● Instructions to follow
Your answer is the lines below, exactly, from the one that contains "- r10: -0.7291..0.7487" through the one that contains "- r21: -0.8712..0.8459", both included.

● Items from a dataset
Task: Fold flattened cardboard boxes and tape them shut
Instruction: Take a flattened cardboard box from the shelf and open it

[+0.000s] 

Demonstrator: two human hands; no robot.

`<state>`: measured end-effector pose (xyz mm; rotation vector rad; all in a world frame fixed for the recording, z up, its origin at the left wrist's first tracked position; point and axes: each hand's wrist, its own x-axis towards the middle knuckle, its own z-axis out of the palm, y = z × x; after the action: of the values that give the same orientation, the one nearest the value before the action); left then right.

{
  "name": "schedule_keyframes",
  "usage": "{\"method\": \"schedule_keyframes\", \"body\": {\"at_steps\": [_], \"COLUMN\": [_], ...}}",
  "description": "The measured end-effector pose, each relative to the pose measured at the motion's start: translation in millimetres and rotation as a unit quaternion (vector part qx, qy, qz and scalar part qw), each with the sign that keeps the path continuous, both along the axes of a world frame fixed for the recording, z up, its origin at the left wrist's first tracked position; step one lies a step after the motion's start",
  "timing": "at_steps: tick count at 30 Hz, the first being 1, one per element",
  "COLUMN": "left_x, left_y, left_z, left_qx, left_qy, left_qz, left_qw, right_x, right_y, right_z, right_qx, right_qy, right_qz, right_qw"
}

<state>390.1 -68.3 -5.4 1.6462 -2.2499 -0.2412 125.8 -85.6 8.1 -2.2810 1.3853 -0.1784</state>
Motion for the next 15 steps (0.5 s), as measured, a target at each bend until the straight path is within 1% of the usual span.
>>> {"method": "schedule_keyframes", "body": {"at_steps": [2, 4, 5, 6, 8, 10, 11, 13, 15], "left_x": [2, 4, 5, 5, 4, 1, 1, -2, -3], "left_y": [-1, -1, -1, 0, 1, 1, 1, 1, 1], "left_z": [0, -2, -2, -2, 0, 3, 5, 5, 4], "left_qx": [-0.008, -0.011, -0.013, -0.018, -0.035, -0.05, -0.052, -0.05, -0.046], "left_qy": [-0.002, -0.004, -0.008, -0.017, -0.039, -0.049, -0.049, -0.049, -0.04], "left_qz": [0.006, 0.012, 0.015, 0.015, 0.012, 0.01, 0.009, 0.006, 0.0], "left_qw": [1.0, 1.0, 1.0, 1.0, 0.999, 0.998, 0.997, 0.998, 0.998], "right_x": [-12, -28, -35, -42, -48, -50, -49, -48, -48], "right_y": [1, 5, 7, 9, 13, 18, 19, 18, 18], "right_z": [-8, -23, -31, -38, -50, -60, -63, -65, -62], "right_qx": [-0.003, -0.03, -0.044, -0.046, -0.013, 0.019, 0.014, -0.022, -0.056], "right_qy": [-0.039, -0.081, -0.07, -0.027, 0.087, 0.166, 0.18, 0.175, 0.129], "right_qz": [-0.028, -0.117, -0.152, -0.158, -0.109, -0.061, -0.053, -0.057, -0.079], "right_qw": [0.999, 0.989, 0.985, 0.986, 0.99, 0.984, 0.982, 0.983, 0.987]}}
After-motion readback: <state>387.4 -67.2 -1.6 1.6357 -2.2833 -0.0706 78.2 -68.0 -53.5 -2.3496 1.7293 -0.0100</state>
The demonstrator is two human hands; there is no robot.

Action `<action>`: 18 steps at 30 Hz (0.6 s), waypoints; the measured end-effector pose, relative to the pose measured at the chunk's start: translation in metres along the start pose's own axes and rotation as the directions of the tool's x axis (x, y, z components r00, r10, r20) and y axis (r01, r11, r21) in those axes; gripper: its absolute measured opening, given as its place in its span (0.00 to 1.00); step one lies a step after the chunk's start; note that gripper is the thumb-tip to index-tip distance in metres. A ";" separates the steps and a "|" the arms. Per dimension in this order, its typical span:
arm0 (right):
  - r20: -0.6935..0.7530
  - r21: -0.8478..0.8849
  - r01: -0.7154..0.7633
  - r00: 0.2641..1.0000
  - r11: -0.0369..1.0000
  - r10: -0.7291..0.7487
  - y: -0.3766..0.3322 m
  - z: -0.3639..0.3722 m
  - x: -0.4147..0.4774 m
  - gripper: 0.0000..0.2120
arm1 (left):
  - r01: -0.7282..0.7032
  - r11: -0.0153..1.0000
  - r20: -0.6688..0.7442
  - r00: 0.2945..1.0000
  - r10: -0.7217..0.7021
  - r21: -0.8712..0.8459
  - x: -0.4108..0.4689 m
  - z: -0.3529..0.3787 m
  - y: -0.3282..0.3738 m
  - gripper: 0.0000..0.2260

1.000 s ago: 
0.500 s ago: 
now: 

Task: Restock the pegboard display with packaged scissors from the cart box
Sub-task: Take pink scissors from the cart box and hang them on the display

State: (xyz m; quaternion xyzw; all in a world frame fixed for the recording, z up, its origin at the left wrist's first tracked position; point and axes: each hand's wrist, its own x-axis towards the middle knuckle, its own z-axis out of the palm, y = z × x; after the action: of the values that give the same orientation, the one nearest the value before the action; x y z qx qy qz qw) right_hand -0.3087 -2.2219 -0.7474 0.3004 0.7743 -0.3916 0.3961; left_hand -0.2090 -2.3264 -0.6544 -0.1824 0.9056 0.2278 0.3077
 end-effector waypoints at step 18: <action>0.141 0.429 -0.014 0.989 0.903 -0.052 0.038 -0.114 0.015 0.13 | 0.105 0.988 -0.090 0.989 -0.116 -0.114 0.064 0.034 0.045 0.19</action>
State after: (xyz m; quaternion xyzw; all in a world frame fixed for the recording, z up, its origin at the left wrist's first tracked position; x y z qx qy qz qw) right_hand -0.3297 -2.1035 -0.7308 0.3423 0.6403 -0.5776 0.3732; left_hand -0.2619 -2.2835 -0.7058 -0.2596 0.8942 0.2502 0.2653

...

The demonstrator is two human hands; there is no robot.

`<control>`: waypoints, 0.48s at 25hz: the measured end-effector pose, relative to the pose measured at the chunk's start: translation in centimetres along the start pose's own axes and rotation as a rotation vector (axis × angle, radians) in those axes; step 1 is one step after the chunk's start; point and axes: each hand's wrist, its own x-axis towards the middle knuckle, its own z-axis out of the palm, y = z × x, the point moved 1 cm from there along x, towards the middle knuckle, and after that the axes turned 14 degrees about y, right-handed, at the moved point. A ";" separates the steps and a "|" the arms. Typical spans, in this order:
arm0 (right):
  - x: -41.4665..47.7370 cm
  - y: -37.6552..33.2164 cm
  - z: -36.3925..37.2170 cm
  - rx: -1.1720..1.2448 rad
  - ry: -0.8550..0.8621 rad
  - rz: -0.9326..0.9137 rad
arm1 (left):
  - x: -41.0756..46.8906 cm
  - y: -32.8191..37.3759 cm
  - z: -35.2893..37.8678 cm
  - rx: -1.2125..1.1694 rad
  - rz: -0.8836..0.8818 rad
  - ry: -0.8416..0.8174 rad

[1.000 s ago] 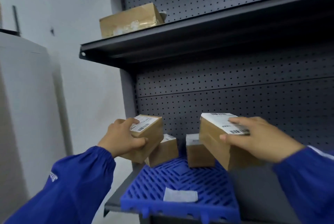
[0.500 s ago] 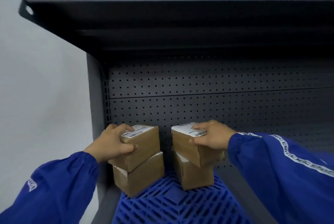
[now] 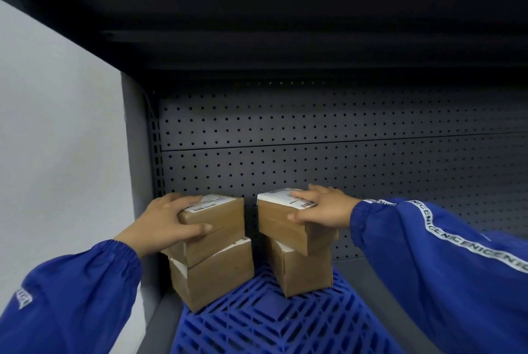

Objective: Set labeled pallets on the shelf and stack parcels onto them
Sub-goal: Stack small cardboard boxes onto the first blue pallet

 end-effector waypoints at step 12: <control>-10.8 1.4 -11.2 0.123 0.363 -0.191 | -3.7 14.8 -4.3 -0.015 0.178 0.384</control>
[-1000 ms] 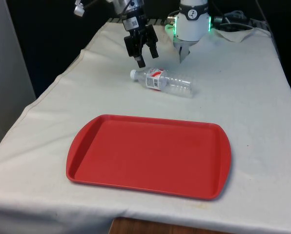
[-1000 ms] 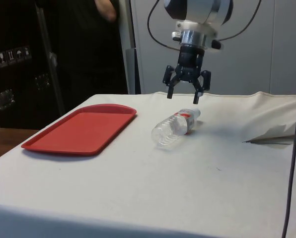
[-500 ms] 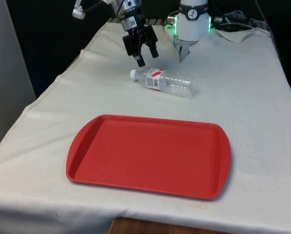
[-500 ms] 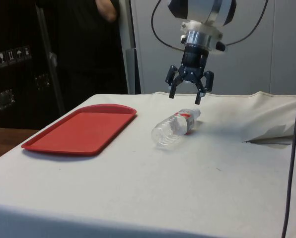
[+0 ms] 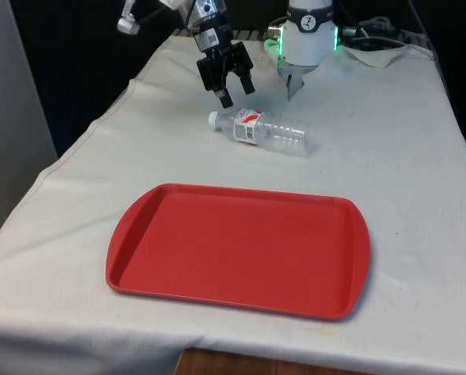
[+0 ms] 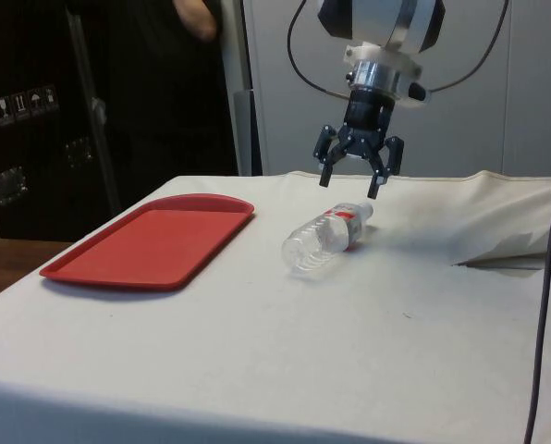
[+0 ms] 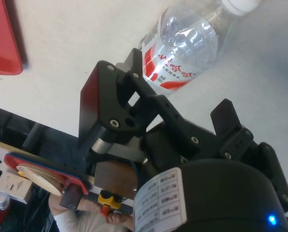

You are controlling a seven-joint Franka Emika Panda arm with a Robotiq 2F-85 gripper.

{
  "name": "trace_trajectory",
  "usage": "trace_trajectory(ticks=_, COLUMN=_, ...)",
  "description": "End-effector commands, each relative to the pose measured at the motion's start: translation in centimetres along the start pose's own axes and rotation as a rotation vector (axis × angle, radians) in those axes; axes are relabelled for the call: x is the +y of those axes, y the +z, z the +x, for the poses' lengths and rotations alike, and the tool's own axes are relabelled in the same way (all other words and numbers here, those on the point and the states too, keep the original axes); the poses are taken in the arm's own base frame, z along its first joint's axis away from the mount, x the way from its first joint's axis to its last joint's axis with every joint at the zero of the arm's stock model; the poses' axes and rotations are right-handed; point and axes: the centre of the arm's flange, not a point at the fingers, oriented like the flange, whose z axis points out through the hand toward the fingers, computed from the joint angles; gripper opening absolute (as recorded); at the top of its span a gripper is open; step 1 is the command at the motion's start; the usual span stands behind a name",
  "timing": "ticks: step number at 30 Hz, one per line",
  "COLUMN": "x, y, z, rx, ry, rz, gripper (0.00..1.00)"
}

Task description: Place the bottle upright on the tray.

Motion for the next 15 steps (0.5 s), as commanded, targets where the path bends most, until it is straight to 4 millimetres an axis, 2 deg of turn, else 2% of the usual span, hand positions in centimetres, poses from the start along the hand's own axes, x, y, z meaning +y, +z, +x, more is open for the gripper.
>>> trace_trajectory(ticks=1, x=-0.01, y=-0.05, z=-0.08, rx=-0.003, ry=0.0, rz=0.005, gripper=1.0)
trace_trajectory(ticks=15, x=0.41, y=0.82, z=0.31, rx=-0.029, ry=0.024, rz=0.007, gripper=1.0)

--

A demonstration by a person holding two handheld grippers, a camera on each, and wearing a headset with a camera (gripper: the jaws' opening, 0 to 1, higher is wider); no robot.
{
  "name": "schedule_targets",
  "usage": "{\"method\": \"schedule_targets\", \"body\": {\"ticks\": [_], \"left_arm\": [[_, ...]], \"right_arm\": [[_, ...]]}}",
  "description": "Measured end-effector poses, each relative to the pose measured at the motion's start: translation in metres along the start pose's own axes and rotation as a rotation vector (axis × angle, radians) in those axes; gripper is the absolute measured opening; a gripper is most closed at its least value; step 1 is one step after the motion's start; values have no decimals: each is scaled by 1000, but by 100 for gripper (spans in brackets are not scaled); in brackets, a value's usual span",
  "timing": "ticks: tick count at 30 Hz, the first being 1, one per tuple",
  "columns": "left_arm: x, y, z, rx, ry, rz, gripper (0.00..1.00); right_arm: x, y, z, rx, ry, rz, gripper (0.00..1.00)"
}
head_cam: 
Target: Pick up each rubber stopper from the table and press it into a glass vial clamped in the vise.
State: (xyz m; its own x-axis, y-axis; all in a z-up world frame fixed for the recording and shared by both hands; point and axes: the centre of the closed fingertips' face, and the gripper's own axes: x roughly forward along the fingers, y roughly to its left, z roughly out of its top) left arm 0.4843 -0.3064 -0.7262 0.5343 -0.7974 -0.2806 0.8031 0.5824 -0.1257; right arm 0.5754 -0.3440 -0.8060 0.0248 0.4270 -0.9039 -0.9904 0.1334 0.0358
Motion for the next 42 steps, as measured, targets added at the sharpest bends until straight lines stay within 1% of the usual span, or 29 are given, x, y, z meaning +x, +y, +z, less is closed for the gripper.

● Problem solution
  - r10: -0.7291..0.7487
  - y: -0.3766..0.3322 m
  - z: -0.3639..0.3722 m
  - x: -0.4147..0.4774 m
  - gripper: 0.0000..0.2120
arm1 (left):
  - r01: -0.7282..0.7032
  - r11: -0.0153..1.0000
  - r20: -0.6688..0.7442
  - r00: 0.2945..1.0000
  - r10: -0.7217..0.7021
  - r21: -0.8712..0.8459

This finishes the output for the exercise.